A further inquiry by the CMA was set up in April after initial concerns were raised as to whether the merger might impact the prices of standard variable tariffs (SVTs), the most common and expensive tariff available to UK households.
The CMA has found that SSE and Npower do not compete closely enough on tariff prices for the merger to warrant further attention. Additionally, households that do choose to switch providers often do not switch between the two firms.
Anne Lambert, chair of the CMA's inquiry group, said while the deal was carefully scrutinised, "our analysis shows that the merger will not impact how SSE and Npower set their SVT prices because they are not close rivals for these customers".
The deal will take Britain's so-called Big Six providers down to five, as Npower, which is owned by German group Innogy, will combine with SSE to make a new listed company on the London Stock Exchange.
SSE shareholders will hold part-ownership of the business, while Innogy will take a minority stake.
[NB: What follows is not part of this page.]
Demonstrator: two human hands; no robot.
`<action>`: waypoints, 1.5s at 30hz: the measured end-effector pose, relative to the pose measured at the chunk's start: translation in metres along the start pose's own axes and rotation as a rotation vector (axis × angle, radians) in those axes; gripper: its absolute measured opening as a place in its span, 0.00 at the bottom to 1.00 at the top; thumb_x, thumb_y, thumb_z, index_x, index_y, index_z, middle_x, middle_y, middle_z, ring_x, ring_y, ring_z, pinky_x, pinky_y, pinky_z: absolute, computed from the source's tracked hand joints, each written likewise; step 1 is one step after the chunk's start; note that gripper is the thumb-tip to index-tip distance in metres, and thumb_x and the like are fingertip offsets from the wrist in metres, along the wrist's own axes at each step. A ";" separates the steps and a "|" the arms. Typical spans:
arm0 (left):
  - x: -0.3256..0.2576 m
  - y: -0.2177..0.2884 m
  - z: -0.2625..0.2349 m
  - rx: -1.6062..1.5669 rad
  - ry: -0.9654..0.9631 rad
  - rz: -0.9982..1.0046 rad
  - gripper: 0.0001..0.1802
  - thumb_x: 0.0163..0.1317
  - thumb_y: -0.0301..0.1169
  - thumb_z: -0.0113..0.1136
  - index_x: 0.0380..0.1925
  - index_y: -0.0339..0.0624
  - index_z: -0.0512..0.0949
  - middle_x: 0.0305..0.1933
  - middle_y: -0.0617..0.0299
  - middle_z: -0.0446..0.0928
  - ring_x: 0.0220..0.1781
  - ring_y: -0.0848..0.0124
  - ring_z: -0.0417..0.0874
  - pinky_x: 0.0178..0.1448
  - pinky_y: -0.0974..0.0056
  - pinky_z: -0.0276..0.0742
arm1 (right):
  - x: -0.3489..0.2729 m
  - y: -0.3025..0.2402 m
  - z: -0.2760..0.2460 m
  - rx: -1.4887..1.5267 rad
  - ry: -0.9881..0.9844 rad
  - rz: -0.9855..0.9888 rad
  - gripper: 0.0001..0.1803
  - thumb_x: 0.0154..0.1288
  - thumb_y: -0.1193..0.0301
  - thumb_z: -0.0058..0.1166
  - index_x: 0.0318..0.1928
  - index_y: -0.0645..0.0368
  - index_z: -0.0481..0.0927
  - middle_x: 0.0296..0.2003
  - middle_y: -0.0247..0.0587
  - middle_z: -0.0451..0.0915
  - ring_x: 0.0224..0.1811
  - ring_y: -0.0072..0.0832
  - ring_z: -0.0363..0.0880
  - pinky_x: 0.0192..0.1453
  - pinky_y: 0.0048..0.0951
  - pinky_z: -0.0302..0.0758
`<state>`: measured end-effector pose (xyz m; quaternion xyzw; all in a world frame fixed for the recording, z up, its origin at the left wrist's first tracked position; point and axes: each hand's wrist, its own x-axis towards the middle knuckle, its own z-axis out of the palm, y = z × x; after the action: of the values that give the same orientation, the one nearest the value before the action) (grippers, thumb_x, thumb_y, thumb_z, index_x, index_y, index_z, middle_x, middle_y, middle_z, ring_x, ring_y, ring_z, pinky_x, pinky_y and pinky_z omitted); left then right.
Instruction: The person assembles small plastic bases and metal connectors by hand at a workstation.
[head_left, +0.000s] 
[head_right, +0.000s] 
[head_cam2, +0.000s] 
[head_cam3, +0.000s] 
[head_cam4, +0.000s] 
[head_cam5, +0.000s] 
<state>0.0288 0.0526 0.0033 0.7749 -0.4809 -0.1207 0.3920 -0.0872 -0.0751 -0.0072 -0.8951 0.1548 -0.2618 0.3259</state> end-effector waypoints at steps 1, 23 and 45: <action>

Since the merger was announced, Innogy's parent group RWE has agreed to sell Innogy to Eon, which has its own UK retail arm.
SSE's chief executive, Alistair Phillips-Davies, said the firm is "pleased" the CMA has provisionally given the merger the go-ahead. He added that SSE remains confident that the formation and listing of the new company is on track for completion by the end of SSE's financial year.
The CMA is expected to publish a final decision on the merger by 22 October.